Flamingolepis liguloides

Scientific classification
- Kingdom: Animalia
- Phylum: Platyhelminthes
- Class: Cestoda
- Order: Cyclophyllidea
- Family: Hymenolepididae
- Genus: Flamingolepis
- Species: F. liguloides
- Binomial name: Flamingolepis liguloides (Gervais, 1847)

= Flamingolepis liguloides =

- Genus: Flamingolepis
- Species: liguloides
- Authority: (Gervais, 1847)

Species of tapeworm

Flamingolepis liguloides is a parasitic tapeworm of the Cestoda class. There are several tapeworms that are found to infect Artemia; however, F. liguloides is the most prevalent species of infectious tapeworm among Artemia. F. liguloides infects brine shrimp (Artemia) as the intermediate host and flamingos as the definitive host. Effects of the tapeworm in flamingos is unclear, though researchers hypothesize that a high parasitemia could potentially be deadly to the host. The parasite appears to affect the Artemia spp. as it alters the behavior and color of its host.

==Life cycle==
Artemia can reproduce both sexually and asexually. The life cycle of F. liguloides begins by Artemia ingesting the cestode larva, called oncosphere. It then penetrates the intestinal wall into the hemocoel where it becomes a cysticercoid, or larva with a scolex. The larva reaches maturity in the digestive tract of the flamingo (definitive host). Adult parasites produce eggs, which are released in the feces and into the environment.

== Epidemiology ==
A survey conducted at four sites in southern Spain found the total prevalence of cestode ranging from 45 to 89% in Artemia with 45-77% being infected with Flamingolepis liguloides. High prevalence of F. liguloides can be observed throughout the year in southern Spain. However, this is not the case for all areas. In French saltpans the prevalence of F. liguloides in Artemia populations is much lower in the months of April to October, having a prevalence of around 4.25%. Artemia in saltpans outside the range of flamingos such as the Bulgarian Black Sea coast has a prevalence of almost zero.

Typically host density is indicative of parasitic presence. However, the survey acknowledged that environmental factors are also associated with parasitic presence. Specifically predicting that: temporal variation might structure the cestode community, the most common cestode species in brine shrimp would be those that used the most common bird species as final hosts and that temporal variation in Artemia would track changes in abundance of their final host. Seasonal patterns of infection of F. liguloides showed to have the highest prevalence in June and the lowest in December. Although the waterbird biomass was correlated to strong seasonal patterns, the actual transmission from birds or the removal of infected shrimp showed no significant effect. There was also no clear relationship between cestode and final host abundances. The gender of A. salina did not significantly hinder infection rates of F. liguloides. Showing that seasonal patterns seem to play a big factor in F. liguloides prevalence, whereas other environmental factors may not play as big a role.

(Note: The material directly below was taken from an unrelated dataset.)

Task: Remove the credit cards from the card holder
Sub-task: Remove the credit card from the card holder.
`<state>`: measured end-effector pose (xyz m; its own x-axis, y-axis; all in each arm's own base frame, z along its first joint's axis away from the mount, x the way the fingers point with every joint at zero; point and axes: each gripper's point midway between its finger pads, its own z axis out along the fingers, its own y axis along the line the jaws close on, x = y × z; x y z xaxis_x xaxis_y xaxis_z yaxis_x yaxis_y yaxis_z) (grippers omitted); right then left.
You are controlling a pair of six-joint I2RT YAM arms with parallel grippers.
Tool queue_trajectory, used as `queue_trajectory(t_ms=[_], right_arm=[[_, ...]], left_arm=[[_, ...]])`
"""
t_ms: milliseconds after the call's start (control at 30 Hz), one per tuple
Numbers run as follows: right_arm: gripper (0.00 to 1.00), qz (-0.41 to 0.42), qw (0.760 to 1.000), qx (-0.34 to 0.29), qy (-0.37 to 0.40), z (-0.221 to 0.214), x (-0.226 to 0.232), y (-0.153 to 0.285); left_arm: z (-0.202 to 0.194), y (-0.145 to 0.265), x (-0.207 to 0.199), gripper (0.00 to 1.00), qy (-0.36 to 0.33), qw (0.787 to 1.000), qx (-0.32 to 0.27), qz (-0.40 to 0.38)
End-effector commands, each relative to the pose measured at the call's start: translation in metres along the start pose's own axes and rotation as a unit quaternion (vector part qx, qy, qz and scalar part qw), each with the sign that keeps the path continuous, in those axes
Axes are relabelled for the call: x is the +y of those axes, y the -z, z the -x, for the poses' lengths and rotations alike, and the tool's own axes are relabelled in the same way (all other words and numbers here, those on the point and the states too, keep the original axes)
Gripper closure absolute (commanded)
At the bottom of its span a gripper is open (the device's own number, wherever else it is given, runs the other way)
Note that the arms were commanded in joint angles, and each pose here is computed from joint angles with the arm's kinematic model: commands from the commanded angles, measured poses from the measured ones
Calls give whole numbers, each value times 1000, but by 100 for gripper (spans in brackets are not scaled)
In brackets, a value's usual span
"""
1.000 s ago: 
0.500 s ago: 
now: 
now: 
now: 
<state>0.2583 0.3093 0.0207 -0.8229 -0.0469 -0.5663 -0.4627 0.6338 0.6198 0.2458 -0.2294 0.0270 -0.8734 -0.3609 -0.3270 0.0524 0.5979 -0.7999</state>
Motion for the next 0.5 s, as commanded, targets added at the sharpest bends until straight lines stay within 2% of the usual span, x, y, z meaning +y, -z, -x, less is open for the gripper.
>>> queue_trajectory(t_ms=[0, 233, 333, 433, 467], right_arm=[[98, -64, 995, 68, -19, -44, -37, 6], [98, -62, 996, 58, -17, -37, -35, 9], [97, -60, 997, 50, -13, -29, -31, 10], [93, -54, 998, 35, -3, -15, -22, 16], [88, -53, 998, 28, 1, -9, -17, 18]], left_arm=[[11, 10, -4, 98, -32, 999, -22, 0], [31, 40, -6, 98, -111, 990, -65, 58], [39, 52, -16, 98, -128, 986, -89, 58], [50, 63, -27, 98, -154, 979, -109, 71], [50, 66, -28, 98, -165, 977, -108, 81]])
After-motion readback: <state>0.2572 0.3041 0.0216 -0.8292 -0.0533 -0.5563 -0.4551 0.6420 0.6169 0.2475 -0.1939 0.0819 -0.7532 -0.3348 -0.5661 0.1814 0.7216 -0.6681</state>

==Anatomy and morphology==
Anatomy of Flamingolepis ligulepis begins with an oval cyst formation. Within this structure, the organism's myriad of calcium corpuscles provide the parasite with a rigid enclosed space for occupation within the host environment such as occupation within erythrocytes. The typical scolex of F. liguloides is nearly 3x that of its close relative, Flamingolepis flamingo, allowing for more room to hold suckers and hooks. A feature often used to distinguish F. ligulepis is the presence of 8 skrjabinnoid hooks. Each of these hooks are characteristically 180-190 μm in length. When visualizing the body plan of the parasite, the hooks and blades are localized on the posterior end. The rostellar suckers of F. liguloides are oval shaped, with small hooks surrounding the perimeter. The rostellar hooks act as blades that aid in parasitic attachment.

==Behavioral manipulation==
In infected shrimp, the larva changes the color from transparent to red, making them more susceptible to avian predators. Parasitic castration is also observed in Artemia

In a study conducted by Rode and Lievens, two species of Artemia that are found to congregate in swarms have coinfections of two microsporidian fungi and the F. liguloides tapeworm. Observing this unusual behavior, they hypothesize that the shrimps are being manipulated by the parasite which makes them easier to spot by flamingos, which are the parasite's definitive host. Each shrimp is one centimeter in length, but when gathered, the swarms can stretch up to two meters. Using the Artemia's characteristic of high salinity tolerance, the swarms are formed in water that is too salty to be habitable for fish. Rode and Lievens also hypothesize that the parasitic infection increases the shrimps' lifespan, time spent at the water surface, and that the castration is to prevent the shrimps from spending time with sexual reproduction. These behaviors would contribute to increasing the chance for the infected Artemia to be consumed by flamingos.